▶ _Work task_
Copy the data exactly, pictures aside.

▶ _Material provided_
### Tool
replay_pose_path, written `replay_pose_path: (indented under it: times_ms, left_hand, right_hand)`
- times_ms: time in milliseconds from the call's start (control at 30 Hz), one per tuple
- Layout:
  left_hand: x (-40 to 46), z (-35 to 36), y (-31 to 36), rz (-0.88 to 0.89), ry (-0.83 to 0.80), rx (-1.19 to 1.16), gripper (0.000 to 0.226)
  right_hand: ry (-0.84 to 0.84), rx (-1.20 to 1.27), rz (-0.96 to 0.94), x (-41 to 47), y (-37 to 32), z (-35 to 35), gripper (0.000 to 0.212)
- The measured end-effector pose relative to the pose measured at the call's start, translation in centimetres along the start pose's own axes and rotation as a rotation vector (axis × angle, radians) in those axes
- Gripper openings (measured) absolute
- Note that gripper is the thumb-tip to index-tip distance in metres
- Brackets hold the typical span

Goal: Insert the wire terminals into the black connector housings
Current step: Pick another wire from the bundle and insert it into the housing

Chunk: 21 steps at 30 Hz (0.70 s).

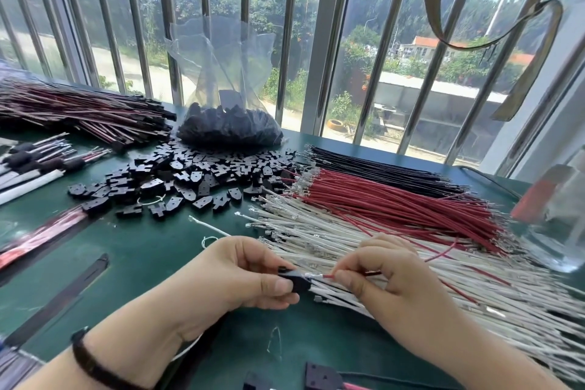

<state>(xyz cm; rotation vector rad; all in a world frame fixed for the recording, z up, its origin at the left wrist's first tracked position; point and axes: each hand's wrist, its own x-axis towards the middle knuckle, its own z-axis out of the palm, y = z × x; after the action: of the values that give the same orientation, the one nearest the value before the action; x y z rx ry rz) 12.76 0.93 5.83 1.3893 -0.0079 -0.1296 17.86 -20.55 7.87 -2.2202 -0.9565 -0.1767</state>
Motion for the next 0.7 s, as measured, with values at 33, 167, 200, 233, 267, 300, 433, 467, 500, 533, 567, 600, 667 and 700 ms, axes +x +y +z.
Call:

▶ _Response to this exercise_
### Tool
replay_pose_path, written `replay_pose_path: (indented under it: times_ms, left_hand, right_hand)`
- times_ms: time in milliseconds from the call's start (control at 30 Hz), one per tuple
- Layout:
  left_hand: x (-40 to 46), z (-35 to 36), y (-31 to 36), rz (-0.88 to 0.89), ry (-0.83 to 0.80), rx (-1.19 to 1.16), gripper (0.000 to 0.226)
  right_hand: ry (-0.84 to 0.84), rx (-1.20 to 1.27), rz (-0.96 to 0.94), x (-41 to 47), y (-37 to 32), z (-35 to 35), gripper (0.000 to 0.212)
- The measured end-effector pose relative to the pose measured at the call's start, translation in centimetres along the start pose's own axes and rotation as a rotation vector (axis × angle, radians) in those axes
- Gripper openings (measured) absolute
- Note that gripper is the thumb-tip to index-tip distance in metres
- Brackets hold the typical span

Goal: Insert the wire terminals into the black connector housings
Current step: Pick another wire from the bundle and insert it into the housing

Chunk: 21 steps at 30 Hz (0.70 s).


<state>(xyz cm; rotation vector rad; all in a world frame fixed for the recording, z up, its origin at the left wrist's first tracked position; point and axes: each hand's wrist, its own x-axis towards the middle knuckle, its own z-axis out of the palm, y = z × x; after the action: of the values that give the same orientation, the one nearest the value before the action; x y z rx ry rz) 12.76 0.93 5.83 1.3893 -0.0079 -0.1296 17.86 -20.55 7.87 -2.2202 -0.9565 -0.1767</state>
Motion for the next 0.7 s, as measured, with values at 33, 167, 200, 233, 267, 300, 433, 467, 500, 533, 567, 600, 667 and 700 ms, axes +x +y +z.
Call:

With this, the answer is done.